Do you still believe they only went to 40m?

Just by his quote from the article:
"They were young and wanted to "push the limits", Rich Osborn, then 21, admits. But they were experienced and well-practised at this level."

If they were experienced at 40m and wanted to push their limits, they were either going to do some serious deco at 40m or go for a personal best depth, the latter would be my guess. BTDT.

I believe two, Rich as one, went for their personal best and came back with a planned LOA. The two waiting divers used more air than planned, and by the time the meeting was over (if writing can be believed, so can narcosis) the record setting divers were OOA followed closely by the waiting divers on the ascent.

Had the "safety" divers waited shallower and immediately grabbed their assigned diver and headed up at 60fpm to 60' and 30fpm to 10' and ran the tanks dry they may have pulled it off. Not good planning, but...


Not saying that I haven't done some stupid s**t diving, but so far my dive plans have had enough thought to avoid major injury. When in doubt, I go solo.


Bob
 
"They were young and wanted to "push the limits", Rich Osborn, then 21, admits. But they were experienced and well-practised at this level."
That is actually perhaps the most telling quote in the story. For instructors, diving to 40 meters is not pushing the limits. That depth should constitute a routine dive. If I had read in the introduction that this was a story of young instructors wanting to push the limits, I would be expecting to read about a dive to at least 70 meters.
 
Old school Navy tables, 15min at 130' with 60fpm ascent is 1 min of deco at 10'. Not saying you could get away with it, but I would work like hell to stay under 60fpm and a better than average chance I could dodge a chamber ride. 20 min at depth was 4min of deco. It's not how things are done now, but I lived by those tables for forty years or so till I bought a computer, this included deco diving.



Just by his quote from the article:
"They were young and wanted to "push the limits", Rich Osborn, then 21, admits. But they were experienced and well-practised at this level."

If they were experienced at 40m and wanted to push their limits, they were either going to do some serious deco at 40m or go for a personal best depth, the latter would be my guess.
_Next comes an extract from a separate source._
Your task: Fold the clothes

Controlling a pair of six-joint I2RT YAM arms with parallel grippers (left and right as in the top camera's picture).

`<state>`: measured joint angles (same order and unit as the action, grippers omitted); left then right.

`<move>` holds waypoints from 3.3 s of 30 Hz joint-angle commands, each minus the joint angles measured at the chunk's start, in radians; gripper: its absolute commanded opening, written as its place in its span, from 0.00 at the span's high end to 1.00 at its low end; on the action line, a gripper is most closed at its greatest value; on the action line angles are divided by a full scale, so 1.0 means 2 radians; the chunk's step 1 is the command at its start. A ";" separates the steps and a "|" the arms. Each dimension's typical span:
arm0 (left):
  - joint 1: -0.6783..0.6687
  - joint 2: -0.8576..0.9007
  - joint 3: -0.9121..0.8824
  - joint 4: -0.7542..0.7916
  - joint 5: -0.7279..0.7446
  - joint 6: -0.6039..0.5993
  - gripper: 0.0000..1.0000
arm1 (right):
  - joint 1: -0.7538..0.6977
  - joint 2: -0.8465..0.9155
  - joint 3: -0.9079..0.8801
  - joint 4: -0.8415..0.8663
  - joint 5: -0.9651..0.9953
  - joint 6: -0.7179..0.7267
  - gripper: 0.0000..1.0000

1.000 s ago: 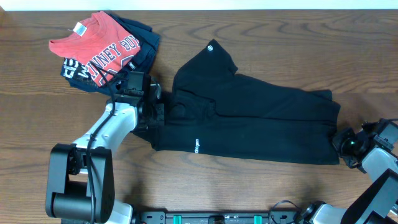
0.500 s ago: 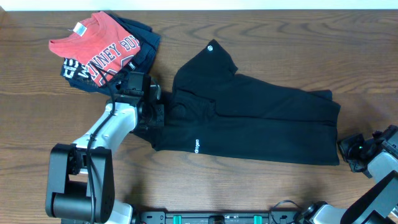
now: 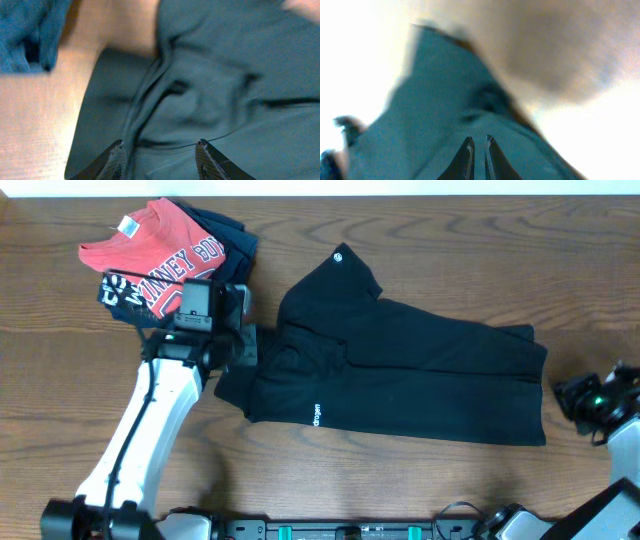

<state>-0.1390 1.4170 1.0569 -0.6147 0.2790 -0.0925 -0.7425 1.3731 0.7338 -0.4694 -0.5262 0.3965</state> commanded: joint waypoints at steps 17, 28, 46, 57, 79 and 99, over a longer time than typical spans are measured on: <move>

BTDT.

I believe two, Rich as one, went for their personal best and came back with a planned LOA. The two waiting divers used more air than planned, and by the time the meeting was over (if writing can be believed, so can narcosis) the record setting divers were OOA followed closely by the waiting divers on the ascent.

Had the "safety" divers waited shallower and immediately grabbed their assigned diver and headed up at 60fpm to 60' and 30fpm to 10' and ran the tanks dry they may have pulled it off. Not good planning, but...


Not saying that I haven't done some stupid s**t diving, but so far my dive plans have had enough thought to avoid major injury. When in doubt, I go solo.


Bob
A side note is that the article implies that diving is uncontrollably dangerous.

The 40m depth reminds of the Blue Hole in Belize. Every week dozens of divers of unknown experience do this dive. If diving was as unpredictable as the story implies, then there would be a continous stream of Blue Hole accidents.
 
So, lets go to 300 ft on air. Takes 5 min to get down to depth. Spend less than a minute at depth, head back up. I have abut 12 minutes of deco, your results may be different. At my usual average RMV of 0.36 cf/min, I only need 40 cf of gas. At twice that, I could not complete the dive with an AL80. It's extremely easy to calculate your own gas requirements. Of course there are other factors. What will be the contribution of narcosis? The max PO2 will be 2.12. I've been to 163 feet, deep enough for me, for now.